What is the minimum age for screening?
While there’s no set minimum age for a PGx test, waiting until around 12 is generally recommended. This ensures the child’s DNA profile is mature and they might be on medications where PGx results are relevant. Additionally, understanding the test results is important, which is easier for older children or adults. Ultimately, consult a doctor to decide if and when a PGx test is right for your child, considering their specific circumstances and medication needs.
Can I bring along a friend or spouse?
Absolutely. However, if they are interested in testing, pre-registration is required.
What is the cost?
The cost per test is $399 (MSRP of $699) per person. Again, this test is good for your lifetime!
- The PGx test is indicated for use in people 12 years old or older.
- The PGx test, as with all genomic testing, has limitations. Patients should always discuss the test with a healthcare provider knowledgeable about the test to see if it’s right for them.
- PGx test results are not a substitute for medical advice and should only be used in consultation with a medical professional.
- The PGx test does not determine the best medication for the patient; it is intended to inform healthcare providers of pharmacogenetic information and professional guidelines associated with the detected genotypes and predicted phenotypes.

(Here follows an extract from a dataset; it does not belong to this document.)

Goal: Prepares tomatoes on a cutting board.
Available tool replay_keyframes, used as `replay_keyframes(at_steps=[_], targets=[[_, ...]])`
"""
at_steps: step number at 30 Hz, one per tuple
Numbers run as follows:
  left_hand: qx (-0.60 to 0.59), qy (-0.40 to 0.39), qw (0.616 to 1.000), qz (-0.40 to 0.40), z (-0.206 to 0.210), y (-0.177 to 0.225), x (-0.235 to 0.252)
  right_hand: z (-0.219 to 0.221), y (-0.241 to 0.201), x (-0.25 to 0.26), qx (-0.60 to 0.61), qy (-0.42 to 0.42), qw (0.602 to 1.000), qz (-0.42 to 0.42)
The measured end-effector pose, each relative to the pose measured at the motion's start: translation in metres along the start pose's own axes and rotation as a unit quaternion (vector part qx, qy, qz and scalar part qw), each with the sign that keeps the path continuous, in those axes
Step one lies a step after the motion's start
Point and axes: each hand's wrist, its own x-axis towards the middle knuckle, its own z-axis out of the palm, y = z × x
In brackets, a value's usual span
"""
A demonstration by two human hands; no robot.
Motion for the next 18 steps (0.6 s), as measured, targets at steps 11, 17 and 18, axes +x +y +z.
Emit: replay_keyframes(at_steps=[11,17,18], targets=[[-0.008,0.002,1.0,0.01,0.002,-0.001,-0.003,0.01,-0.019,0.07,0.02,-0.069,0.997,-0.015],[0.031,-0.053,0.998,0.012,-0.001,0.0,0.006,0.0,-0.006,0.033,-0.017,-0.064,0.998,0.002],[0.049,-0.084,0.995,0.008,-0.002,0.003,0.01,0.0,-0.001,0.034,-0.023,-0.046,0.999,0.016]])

- Independent healthcare providers available through APGxA’s service will not have all of the patient’s health history, which may cause the test results to be subject to a different interpretation than by the patient’s personal physician.
- The PGx test is not designed for diagnosis of any condition or disease.
- PATIENTS: DO NOT MAKE ANY CHANGES TO YOUR CURRENT MEDICATIONS OR DOSING WITHOUT CONSULTING YOUR HEALTHCARE PROVIDER.